» WORK INSTRUCTIONS: Write out word for word each line from the top of the material through the line that has "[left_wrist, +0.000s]". Pictures do not go in.

» COLLECTED MATERIAL:
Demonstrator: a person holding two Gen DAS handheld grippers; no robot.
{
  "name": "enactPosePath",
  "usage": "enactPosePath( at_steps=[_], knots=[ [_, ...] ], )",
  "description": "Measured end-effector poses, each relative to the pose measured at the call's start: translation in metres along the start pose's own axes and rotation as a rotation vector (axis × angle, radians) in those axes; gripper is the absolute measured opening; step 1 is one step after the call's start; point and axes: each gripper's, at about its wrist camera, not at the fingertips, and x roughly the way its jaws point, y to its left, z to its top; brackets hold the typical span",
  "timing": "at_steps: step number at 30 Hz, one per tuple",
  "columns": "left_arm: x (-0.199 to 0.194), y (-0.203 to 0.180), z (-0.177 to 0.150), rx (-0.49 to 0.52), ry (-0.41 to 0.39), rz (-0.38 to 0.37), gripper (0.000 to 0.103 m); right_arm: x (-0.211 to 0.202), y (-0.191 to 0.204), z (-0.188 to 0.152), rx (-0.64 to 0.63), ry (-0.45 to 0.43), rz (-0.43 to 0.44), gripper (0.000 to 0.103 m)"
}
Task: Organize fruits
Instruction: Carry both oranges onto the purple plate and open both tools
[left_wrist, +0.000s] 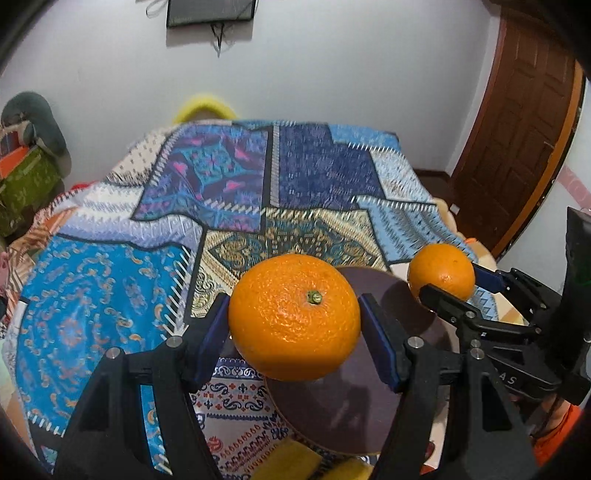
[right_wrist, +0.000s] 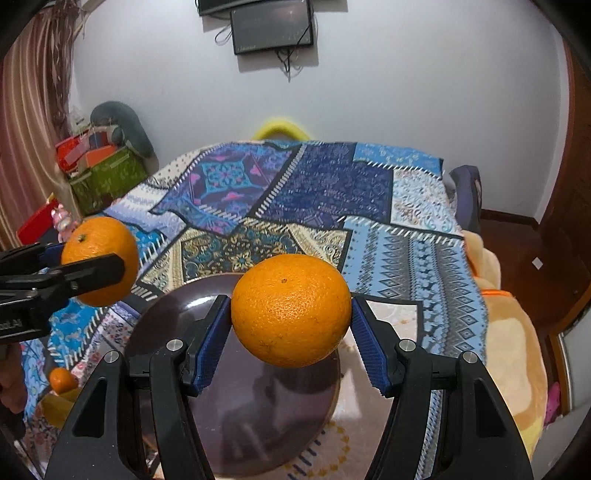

» THE COMPLETED TASK:
Demonstrator: a person holding two Gen DAS handheld grippers; no robot.
{
  "name": "enactPosePath",
  "usage": "enactPosePath( at_steps=[_], knots=[ [_, ...] ], )",
  "description": "Measured end-effector poses, each relative to the pose measured at the call's start: translation in metres along the start pose's own axes and rotation as a rotation vector (axis × angle, radians) in those axes; gripper is the absolute measured opening; step 1 is one step after the call's start; point and axes: each gripper's, at about its wrist camera, not at the fingertips, and x roughly the way its jaws point, y to its left, z to its top; brackets hold the typical span",
  "timing": "at_steps: step number at 30 Hz, one per tuple",
  "columns": "left_arm: x (-0.199 to 0.194), y (-0.203 to 0.180), z (-0.177 to 0.150), rx (-0.49 to 0.52), ry (-0.41 to 0.39), rz (-0.38 to 0.37), gripper (0.000 to 0.103 m); right_arm: x (-0.211 to 0.202), y (-0.191 to 0.204), z (-0.188 to 0.152), rx (-0.64 to 0.63), ry (-0.45 to 0.43), rz (-0.43 to 0.44), gripper (0.000 to 0.103 m)"
}
Task: Organize fruits
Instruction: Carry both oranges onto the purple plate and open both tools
[left_wrist, +0.000s] 

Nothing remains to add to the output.